We drove through the Bezek Checkpoint at 12:20. 

The green vegetation is prominent all along the Alon Route (578).   The herds of sheep and goats are enjoying the grass.  The occupation is evident everywhere – a flaw in the lovely landscape. 

We saw the destruction at the home of a family northeast of the Tabatz Junction.  We met the children, who came towards us barefoot and hungry.  We left them a blanket and some clothing. We did not see any adults.  We saw the damage done by the dirt embankment along the road, which separated the road from the fields.

 

12:50 – Hamra

Seven soldiers are present.  There is a lot of traffic of workers' buses, trucks, and cars, as well as pedestrians in both directions.  
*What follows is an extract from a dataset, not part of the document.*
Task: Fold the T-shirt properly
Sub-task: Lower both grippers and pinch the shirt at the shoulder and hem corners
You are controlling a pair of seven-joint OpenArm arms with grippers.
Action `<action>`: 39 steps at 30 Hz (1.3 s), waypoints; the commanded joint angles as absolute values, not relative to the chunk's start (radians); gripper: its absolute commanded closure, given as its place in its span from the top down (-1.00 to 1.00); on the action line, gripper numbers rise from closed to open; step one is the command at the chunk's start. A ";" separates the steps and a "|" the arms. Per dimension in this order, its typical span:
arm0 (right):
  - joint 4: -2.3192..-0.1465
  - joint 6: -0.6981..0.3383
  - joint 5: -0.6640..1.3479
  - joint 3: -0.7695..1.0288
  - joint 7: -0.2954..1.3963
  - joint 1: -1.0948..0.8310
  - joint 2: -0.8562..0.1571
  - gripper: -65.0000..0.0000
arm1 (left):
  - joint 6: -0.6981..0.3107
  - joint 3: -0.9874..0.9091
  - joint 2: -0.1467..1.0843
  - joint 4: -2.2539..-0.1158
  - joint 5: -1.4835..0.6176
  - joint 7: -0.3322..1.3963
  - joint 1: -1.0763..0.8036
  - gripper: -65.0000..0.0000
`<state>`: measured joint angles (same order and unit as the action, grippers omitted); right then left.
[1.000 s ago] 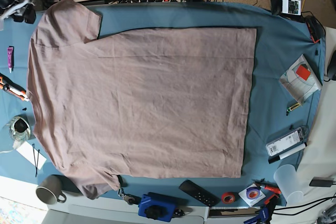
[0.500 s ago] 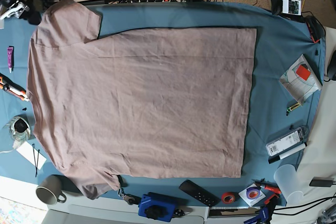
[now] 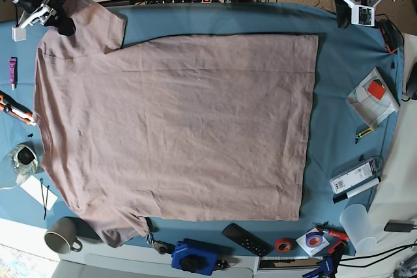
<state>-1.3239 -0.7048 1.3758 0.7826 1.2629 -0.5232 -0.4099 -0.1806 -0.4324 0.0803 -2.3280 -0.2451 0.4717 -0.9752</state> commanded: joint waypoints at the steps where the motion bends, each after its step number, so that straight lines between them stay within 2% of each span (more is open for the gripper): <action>1: -1.330 -0.698 1.343 0.784 1.298 -0.532 -0.416 -0.08 | -0.179 -0.435 0.083 -2.345 -0.248 0.447 -0.977 -1.00; 6: -1.330 -0.698 1.343 0.784 1.302 -0.532 -0.413 -0.08 | -0.179 -0.435 0.083 -2.337 -0.248 0.437 -0.909 -1.00; 7: -1.330 -0.698 1.343 0.784 1.303 -0.532 -0.413 -0.08 | -0.179 -0.435 0.083 -2.337 -0.249 0.437 -0.894 -0.93; 9: -1.330 -0.698 1.343 0.785 1.306 -0.532 -0.413 -0.08 | -0.178 -0.435 0.083 -2.336 -0.257 0.437 -0.860 -0.53; 10: -1.330 -0.698 1.343 0.785 1.307 -0.532 -0.413 -0.08 | -0.175 -0.435 0.083 -2.334 -0.270 0.437 -0.843 -0.47; 16: -1.330 -0.698 1.343 0.784 1.309 -0.532 -0.413 -0.08 | -0.094 -0.435 0.083 -2.195 -0.405 0.466 -0.731 -0.48; 23: -1.330 -0.698 1.343 0.784 1.317 -0.532 -0.413 -0.08 | -0.097 -0.435 0.083 -1.954 -0.557 0.659 -0.598 -0.48; 25: -1.330 -0.698 1.343 0.784 1.328 -0.532 -0.413 -0.08 | -0.097 -0.435 0.081 -1.946 -0.606 0.712 -0.583 -0.48; 34: -1.330 -0.698 1.343 0.784 1.336 -0.532 -0.413 -0.08 | -0.104 -0.442 0.080 -1.963 -0.606 0.687 -0.579 -0.48; 39: -1.330 -0.698 1.342 0.784 1.336 -0.532 -0.413 -0.08 | -0.101 -0.470 0.080 -2.043 -0.609 0.684 -0.582 -0.48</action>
There are three huge trucks, carrying two muddy bulldozers and a backhoe.

They arrived from the north and turned eastward at the Hamra Junction.  We wonder if they have come from some demolition mission and if they are headed towards yet another such mission.

We left at 13:40.

 

14:00 – Tayasir

There were seven to ten soldiers, wearing speckled hats and no helmets.  An Israeli car arrived at the position on the road.  There was a delay and soon a line of cars formed.  At last the car passed followed by those that had been waiting.  This time the soldiers at the checkpoint did not approach us.  A van which arrived carrying workers returning from work in the settlement of Almog is meticulously checked.  A man was sleeping in the back.  One of the soldiers checked his ID and the van continued on their way.  A white van drove up to the position on the road.  A young man got out without having his ID checked.  We saw the driver give him cigarettes.  Then the van continued on its way.  The young man was checked and was then made to sit on the stairs that lead to the place where pedestrians were once checked.  One of the soldiers had a rifle behind him.  (Now, writing the report, I realize we should have asked the soldiers why the young man was being held.   It's a shame we didn't ask. 

 

In the valley there was no cell phone reception.  Later when we could call no one answered any of the numbers we called to ask about the young man. 

 We left at 14:50.

 

About 30 meters south of the road that passes beneath the settlement of Rotem we saw four white SUVs with military license plates, covered with mud.  Two soldiers sat in each one. When we stopped to look they pulled away and drove westward.

We crossed the Bezek Checkpoint at 15:30.